No, you cannot extrapolate from population growth rates today, when we have factory farming, dietary supplements, and pre-natal care, to 10,000 BC when agriculture was just developing. World population sizes were very stable for a very long time prior to that.

James, put yourself in different eras (in your mind). If population was stable at the time, would you argue that it could never increase (as Malthus suggested). If plagues were rampant, would you argue that humans were doomed? If population increases or doubles in thirty years, would you argue that it has always done so? dcscccc has reasonably extrapolated a growth rate 1000 times slower than the present 50 yrs doubling time. Scripture also indicates many people having six to ten male children, thousands of years ago.

Of course, the rate of growth has not been steady, and dscssss acknowledged this in his statement. His statement does not have to be more complex. It only needs to be right. Would you suggest a million times slower growth rate, and on what basis?

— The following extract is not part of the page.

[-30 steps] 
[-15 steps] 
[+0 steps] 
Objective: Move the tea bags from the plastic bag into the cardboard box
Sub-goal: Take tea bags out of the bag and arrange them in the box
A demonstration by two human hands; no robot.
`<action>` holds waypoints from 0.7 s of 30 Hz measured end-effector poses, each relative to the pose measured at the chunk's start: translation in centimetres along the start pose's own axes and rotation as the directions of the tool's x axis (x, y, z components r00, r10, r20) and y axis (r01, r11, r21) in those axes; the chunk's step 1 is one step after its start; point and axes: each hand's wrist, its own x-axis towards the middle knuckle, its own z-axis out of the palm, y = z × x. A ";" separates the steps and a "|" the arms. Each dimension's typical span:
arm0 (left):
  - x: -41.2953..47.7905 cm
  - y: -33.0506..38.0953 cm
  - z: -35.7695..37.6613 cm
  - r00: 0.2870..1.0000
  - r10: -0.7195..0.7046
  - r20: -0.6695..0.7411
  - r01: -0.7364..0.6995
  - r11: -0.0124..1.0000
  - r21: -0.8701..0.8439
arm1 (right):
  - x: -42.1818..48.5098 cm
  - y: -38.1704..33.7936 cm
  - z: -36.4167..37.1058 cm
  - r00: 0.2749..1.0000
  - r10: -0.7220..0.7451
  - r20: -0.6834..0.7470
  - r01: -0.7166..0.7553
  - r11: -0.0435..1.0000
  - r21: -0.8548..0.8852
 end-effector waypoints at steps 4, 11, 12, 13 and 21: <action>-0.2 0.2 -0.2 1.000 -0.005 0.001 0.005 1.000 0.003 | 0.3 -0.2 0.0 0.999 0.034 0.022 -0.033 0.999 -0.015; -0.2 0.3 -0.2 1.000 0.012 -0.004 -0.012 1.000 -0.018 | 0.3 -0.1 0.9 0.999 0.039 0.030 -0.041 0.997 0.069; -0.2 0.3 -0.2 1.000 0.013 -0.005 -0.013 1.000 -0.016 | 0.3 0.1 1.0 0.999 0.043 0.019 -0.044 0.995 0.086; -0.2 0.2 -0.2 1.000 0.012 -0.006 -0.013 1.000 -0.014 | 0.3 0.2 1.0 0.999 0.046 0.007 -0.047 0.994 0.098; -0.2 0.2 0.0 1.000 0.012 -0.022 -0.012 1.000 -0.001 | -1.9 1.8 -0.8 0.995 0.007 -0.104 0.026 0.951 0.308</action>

When there is lots of food, relatively little competition for deer and rabbits, much land left to be explored and converted to food production, then you don’t need intensive farming, herbicides, fertilizer, irrigation to provide sufficient food. With less dense human population, spread of disease is slower and has lower impact. As land becomes more limiting, then crop yields per acre must double or triple to sustain population. But the interesting thing is that with more limitations showing up all the time, population is likely growing faster than it ever has, even though the more “advanced and developed” societies have a lower fertility rate and lower population growth.

Uniformitarian principles with generous assumptions… when it suits whose conclusions? What if it was your conclusion? I admit I don’t understand your objection.

Do a quick google search on “human population over time” and select images. Compare the slope of the graph today with the slope of the graph from 10,000 BC to about 1AD. You’ll see the objection of extrapolating from today’s rates.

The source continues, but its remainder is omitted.